Tally the lines below that contain the word "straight", then give the tally and nothing more.

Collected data
________________________________________
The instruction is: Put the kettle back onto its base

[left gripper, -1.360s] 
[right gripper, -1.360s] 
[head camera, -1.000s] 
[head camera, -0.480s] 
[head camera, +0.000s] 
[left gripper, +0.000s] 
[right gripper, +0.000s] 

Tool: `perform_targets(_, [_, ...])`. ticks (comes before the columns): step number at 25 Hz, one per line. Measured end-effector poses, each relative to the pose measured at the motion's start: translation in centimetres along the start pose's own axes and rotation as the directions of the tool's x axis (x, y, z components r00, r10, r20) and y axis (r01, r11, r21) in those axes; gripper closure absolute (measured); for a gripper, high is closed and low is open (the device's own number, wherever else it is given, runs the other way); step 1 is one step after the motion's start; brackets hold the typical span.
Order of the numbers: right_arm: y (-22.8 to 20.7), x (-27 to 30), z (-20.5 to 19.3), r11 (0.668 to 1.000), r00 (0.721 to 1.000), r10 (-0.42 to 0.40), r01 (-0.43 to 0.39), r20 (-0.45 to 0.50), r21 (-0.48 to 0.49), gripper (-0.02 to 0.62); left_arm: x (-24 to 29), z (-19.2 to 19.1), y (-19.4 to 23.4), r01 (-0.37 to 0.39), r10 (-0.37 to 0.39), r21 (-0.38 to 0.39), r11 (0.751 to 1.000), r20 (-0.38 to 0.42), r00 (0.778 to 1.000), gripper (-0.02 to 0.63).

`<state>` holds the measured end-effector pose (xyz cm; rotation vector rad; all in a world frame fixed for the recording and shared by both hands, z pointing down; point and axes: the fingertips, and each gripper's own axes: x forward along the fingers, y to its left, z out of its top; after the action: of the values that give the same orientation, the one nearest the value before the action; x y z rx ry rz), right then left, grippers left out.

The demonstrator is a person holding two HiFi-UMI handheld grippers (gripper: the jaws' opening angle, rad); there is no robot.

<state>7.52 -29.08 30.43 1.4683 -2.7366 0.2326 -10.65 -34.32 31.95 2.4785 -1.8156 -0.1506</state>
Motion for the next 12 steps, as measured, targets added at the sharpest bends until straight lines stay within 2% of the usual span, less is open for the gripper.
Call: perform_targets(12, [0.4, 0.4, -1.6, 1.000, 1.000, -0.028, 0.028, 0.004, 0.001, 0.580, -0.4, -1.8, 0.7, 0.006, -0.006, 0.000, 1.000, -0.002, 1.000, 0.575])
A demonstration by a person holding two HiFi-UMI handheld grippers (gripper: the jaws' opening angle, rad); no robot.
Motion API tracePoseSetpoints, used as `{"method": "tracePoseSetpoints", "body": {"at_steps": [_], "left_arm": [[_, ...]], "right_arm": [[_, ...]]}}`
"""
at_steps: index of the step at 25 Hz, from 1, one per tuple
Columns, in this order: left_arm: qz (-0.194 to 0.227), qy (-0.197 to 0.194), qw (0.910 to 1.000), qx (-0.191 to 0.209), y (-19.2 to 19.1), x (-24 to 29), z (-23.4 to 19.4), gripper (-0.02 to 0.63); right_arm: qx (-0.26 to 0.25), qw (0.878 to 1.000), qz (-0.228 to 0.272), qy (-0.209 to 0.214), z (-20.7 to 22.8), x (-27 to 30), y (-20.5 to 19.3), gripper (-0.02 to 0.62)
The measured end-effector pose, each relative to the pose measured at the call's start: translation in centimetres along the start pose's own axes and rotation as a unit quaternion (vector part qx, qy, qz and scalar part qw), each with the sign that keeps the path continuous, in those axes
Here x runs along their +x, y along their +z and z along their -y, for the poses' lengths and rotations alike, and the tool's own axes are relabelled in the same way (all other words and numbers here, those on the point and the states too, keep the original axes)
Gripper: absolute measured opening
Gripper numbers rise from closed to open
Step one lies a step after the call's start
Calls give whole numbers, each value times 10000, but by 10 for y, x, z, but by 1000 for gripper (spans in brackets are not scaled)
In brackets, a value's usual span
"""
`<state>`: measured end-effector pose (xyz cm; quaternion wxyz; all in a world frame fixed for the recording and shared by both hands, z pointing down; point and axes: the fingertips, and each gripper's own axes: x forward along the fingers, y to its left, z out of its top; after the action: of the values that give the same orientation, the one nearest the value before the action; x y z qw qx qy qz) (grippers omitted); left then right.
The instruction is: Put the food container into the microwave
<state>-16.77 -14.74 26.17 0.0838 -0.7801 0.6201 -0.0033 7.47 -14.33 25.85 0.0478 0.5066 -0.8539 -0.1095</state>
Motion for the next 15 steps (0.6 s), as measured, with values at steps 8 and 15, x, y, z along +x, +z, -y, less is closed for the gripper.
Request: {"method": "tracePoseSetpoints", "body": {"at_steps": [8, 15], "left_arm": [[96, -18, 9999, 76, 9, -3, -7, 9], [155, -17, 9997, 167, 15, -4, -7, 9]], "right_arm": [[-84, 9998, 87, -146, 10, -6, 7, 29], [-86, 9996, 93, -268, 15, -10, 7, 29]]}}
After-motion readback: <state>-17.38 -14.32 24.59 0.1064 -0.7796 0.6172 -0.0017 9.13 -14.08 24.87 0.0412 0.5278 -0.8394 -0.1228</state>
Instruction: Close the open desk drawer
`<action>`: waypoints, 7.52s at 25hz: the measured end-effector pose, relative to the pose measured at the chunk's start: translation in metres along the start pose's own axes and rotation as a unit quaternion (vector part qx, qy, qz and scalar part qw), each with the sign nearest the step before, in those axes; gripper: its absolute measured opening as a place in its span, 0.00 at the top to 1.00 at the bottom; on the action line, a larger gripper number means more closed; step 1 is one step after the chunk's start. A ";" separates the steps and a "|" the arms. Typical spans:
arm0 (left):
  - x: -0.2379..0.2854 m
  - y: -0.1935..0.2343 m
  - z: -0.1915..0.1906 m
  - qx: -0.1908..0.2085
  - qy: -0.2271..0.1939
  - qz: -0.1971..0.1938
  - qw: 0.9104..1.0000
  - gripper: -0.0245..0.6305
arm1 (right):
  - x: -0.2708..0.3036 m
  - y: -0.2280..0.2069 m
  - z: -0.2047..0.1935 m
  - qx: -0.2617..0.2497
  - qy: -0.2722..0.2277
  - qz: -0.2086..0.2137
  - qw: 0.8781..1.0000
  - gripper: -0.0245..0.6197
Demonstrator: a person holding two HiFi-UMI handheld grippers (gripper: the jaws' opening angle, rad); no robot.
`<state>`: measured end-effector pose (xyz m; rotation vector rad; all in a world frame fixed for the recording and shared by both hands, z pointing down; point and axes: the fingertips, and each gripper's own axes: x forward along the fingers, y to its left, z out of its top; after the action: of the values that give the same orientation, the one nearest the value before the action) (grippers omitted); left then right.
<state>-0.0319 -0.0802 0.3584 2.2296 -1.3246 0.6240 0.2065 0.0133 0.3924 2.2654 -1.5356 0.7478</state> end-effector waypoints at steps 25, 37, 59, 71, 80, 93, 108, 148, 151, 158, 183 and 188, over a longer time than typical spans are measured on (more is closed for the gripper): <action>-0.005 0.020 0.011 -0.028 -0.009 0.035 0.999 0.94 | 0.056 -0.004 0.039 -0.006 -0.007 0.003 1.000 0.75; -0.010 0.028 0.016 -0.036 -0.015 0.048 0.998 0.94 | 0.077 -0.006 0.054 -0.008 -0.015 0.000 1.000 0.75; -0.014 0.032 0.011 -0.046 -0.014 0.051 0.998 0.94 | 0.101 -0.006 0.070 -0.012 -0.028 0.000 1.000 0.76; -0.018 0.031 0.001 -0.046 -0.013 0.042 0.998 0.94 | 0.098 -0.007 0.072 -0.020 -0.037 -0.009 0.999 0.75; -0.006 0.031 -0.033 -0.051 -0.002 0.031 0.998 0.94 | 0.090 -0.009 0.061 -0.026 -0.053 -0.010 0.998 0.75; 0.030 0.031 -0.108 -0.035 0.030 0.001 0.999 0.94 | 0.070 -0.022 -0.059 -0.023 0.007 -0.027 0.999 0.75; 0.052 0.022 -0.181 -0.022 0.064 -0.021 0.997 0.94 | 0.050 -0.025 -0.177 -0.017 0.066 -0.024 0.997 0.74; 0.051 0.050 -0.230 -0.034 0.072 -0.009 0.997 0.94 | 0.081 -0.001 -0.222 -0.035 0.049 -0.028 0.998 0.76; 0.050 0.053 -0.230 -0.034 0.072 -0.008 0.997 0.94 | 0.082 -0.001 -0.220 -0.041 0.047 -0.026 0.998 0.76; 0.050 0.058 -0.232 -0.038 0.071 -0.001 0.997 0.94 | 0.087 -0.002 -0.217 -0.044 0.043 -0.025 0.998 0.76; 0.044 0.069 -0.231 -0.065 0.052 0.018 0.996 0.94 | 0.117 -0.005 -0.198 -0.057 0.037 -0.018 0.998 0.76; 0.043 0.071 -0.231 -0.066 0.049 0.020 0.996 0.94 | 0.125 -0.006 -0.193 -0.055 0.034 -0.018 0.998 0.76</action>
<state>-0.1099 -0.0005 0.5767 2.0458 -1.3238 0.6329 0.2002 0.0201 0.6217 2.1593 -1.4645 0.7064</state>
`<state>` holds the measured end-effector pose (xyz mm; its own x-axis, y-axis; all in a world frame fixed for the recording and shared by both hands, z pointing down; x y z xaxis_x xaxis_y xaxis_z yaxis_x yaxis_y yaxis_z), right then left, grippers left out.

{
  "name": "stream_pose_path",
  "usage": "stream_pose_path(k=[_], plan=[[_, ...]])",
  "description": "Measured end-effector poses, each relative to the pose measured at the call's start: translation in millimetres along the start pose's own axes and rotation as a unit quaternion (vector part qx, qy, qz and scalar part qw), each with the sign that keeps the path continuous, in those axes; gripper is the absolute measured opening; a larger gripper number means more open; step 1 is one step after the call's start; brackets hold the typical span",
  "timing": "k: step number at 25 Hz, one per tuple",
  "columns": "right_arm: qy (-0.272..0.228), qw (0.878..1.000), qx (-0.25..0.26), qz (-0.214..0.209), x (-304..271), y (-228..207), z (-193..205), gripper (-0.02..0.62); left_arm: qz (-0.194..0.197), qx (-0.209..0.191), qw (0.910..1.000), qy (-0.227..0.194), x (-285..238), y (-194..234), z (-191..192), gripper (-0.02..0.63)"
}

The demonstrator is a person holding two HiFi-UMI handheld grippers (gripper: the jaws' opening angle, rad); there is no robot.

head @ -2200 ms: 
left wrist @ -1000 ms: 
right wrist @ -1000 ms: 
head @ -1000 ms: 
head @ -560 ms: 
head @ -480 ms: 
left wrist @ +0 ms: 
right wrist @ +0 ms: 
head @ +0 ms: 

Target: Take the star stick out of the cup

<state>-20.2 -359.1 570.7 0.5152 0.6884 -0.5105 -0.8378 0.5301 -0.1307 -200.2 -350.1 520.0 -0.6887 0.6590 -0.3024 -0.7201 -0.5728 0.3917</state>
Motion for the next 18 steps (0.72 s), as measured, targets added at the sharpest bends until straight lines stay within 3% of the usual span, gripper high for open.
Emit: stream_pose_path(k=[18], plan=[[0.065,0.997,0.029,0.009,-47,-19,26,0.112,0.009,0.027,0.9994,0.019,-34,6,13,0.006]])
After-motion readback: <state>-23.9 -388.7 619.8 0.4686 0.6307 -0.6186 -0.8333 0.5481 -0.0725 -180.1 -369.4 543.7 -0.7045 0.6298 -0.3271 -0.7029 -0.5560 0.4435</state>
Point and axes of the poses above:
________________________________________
#### Result:
2